### HOW TO COMPLETE THIS TASK
Exact copy, no pictures: return all the records as they stand.

### Source data
──────

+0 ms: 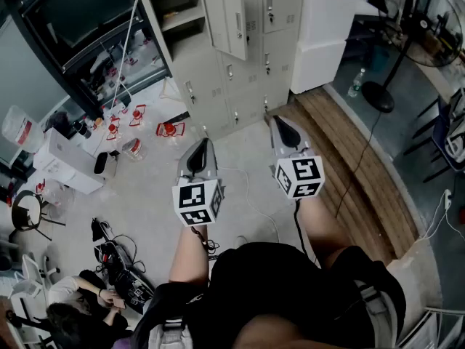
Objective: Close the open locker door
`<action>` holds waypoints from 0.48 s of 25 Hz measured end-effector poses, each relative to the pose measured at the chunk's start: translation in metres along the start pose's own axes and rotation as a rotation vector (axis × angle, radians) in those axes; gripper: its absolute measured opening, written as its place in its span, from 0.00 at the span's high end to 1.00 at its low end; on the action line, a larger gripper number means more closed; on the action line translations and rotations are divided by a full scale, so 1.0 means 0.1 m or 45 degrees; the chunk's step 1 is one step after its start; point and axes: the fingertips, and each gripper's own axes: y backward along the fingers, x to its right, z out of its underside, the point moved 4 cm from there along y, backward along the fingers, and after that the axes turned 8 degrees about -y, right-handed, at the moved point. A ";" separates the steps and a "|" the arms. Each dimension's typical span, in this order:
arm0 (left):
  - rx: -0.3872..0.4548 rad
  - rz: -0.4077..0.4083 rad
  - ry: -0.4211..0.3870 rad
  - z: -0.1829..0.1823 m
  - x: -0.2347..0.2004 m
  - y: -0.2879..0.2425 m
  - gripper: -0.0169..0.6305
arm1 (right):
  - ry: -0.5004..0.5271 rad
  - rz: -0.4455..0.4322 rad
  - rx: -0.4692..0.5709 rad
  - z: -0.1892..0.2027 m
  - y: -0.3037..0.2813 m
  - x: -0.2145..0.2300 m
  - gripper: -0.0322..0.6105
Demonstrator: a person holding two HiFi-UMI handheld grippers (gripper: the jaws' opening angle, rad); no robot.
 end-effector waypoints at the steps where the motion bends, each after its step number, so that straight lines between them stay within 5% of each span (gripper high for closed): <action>1: -0.002 0.003 0.000 0.01 -0.02 -0.01 0.97 | 0.003 0.001 0.004 0.00 -0.02 -0.02 0.93; 12: 0.006 0.047 0.010 0.12 -0.37 -0.21 0.97 | 0.007 0.049 0.009 0.05 -0.35 -0.12 0.93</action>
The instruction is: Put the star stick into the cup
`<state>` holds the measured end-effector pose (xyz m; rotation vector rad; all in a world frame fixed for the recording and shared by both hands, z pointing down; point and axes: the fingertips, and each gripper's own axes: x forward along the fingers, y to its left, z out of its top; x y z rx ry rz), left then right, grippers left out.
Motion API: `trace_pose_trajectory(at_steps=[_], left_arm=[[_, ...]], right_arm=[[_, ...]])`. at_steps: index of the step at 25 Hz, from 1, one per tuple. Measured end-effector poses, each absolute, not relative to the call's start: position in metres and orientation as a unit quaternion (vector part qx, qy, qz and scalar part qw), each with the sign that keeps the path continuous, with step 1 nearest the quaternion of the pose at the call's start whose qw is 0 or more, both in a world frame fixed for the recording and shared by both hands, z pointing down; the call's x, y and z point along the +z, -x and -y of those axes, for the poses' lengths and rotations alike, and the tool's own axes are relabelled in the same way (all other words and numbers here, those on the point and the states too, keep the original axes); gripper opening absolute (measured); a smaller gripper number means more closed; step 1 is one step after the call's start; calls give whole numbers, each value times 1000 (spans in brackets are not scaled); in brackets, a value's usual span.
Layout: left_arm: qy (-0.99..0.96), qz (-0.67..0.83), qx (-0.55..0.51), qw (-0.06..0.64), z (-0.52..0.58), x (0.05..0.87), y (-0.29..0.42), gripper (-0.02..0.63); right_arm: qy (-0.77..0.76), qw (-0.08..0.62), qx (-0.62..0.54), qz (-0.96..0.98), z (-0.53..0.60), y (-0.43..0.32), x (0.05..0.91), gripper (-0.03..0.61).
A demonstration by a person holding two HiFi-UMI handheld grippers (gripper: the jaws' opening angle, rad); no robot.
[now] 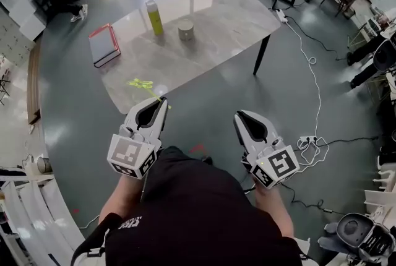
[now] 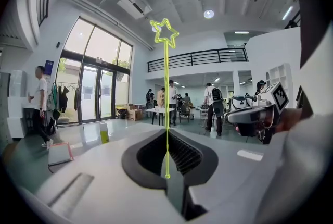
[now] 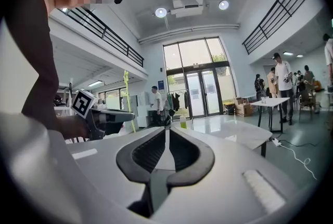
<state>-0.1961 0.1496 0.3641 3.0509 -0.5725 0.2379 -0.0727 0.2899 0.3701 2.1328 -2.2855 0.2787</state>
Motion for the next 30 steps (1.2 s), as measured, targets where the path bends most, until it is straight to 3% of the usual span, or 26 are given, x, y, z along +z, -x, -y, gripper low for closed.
trace_pose_trajectory(at_steps=[7, 16, 30], left_arm=[[-978, 189, 80, 33, -125, 373, 192, 9], [-982, 164, 76, 49, -73, 386, 130, 9], [-983, 165, 58, 47, 33, 362, 89, 9]], right_arm=[[-683, 9, 109, 722, -275, 67, 381, 50], [-705, 20, 111, 700, -240, 23, 374, 55], [-676, 20, 97, 730, -105, -7, 357, 51]])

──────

### WRITTEN ANSWER
+0 ms: 
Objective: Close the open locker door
`<action>` holds waypoints from 0.48 s of 25 Hz measured end-effector poses, each relative to the pose measured at the chunk's start: translation in metres along the start pose's own axes and rotation as a rotation vector (axis × angle, radians) in those axes; gripper: its absolute measured opening, written as its place in its span, from 0.00 at the span's high end to 1.00 at its low end; on the action line, a larger gripper number means more closed; on the action line translations and rotations are divided by a full scale, so 1.0 means 0.1 m or 45 degrees; the chunk's step 1 is one step after its start; point and axes: the fingertips, and each gripper's own axes: y backward along the fingers, x to its right, z out of its underside, the point moved 4 cm from there along y, backward along the fingers, and after that the axes turned 8 degrees about -y, right-handed, at the moved point. A ";" separates the steps and a "|" the arms. Each dimension's typical span, in this order:
arm0 (left):
  - rx: -0.3872..0.4548 rad
  - rz: -0.4077..0.4083 rad
  - ry: -0.4211..0.3870 rad
  - z: -0.1829..0.1823 m
  - x: -0.2347..0.2004 m
  - y: -0.2879..0.2425 m
  - gripper: -0.0169..0.6305
arm1 (right):
  - ry: -0.5004..0.5271 rad
  - rz: -0.4455..0.4322 rad
  - rx: -0.4692..0.5709 rad
  - z: -0.1892..0.2027 m
  - y: -0.3037..0.2813 m
  - x: -0.2145..0.2300 m
  - gripper: -0.0322..0.6105
Demonstrator: a person holding two HiFi-UMI handheld grippers (gripper: the jaws' opening angle, rad); no robot.
 end-effector waypoints at the steps where the motion bends, each after its step number, so that straight lines between them stay within 5% of each span (gripper high for closed): <action>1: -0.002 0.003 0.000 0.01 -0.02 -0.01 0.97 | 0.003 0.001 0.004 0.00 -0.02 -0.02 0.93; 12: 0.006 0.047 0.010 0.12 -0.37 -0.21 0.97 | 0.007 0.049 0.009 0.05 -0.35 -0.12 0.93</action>
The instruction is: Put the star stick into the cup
`<state>` holds the measured end-effector pose (xyz m; rotation vector rad; all in a world frame fixed for the recording and shared by both hands, z pointing down; point and axes: the fingertips, and each gripper's own axes: x forward along the fingers, y to its left, z out of its top; x y z rx ry rz), left then right, grippers left out.
Motion API: `trace_pose_trajectory(at_steps=[_], left_arm=[[_, ...]], right_arm=[[_, ...]])`. at_steps: index of the step at 25 Hz, from 1, one per tuple. Measured end-effector poses, each absolute, not relative to the call's start: position in metres and orientation as a unit quaternion (vector part qx, qy, qz and scalar part qw), each with the sign that keeps the path continuous, with step 1 nearest the quaternion of the pose at the call's start whose qw is 0 or more, both in a world frame fixed for the recording and shared by both hands, z pointing down; the call's x, y and z point along the +z, -x and -y of those axes, for the poses' lengths and rotations alike, and the tool's own axes are relabelled in the same way (all other words and numbers here, those on the point and the states too, keep the original axes); gripper opening absolute (measured); a smaller gripper number means more closed; step 1 is one step after the call's start; calls give whole numbers, each value times 1000 (spans in brackets are not scaled); in brackets, a value's usual span.
Layout: left_arm: qy (-0.99..0.96), qz (-0.67..0.83), qx (-0.55..0.51), qw (-0.06..0.64), z (-0.52..0.58), x (0.05..0.87), y (-0.29..0.42), gripper (-0.02..0.63); right_arm: qy (-0.77..0.76), qw (-0.08..0.62), qx (-0.62..0.54), qz (-0.96..0.98), z (-0.53..0.60), y (-0.43..0.32), x (0.05..0.91), gripper (-0.03..0.61).
A demonstration by a person holding two HiFi-UMI handheld grippers (gripper: the jaws' opening angle, rad); no robot.
[now] 
[now] 
[now] 
<state>-0.1961 0.1496 0.3641 3.0509 -0.5725 0.2379 -0.0727 0.2899 0.3701 2.1328 -2.2855 0.2787</state>
Motion for the next 30 steps (1.2 s), as measured, targets where the path bends most, until it is straight to 3% of the usual span, or 26 are given, x, y, z along +z, -x, -y, gripper low for closed.
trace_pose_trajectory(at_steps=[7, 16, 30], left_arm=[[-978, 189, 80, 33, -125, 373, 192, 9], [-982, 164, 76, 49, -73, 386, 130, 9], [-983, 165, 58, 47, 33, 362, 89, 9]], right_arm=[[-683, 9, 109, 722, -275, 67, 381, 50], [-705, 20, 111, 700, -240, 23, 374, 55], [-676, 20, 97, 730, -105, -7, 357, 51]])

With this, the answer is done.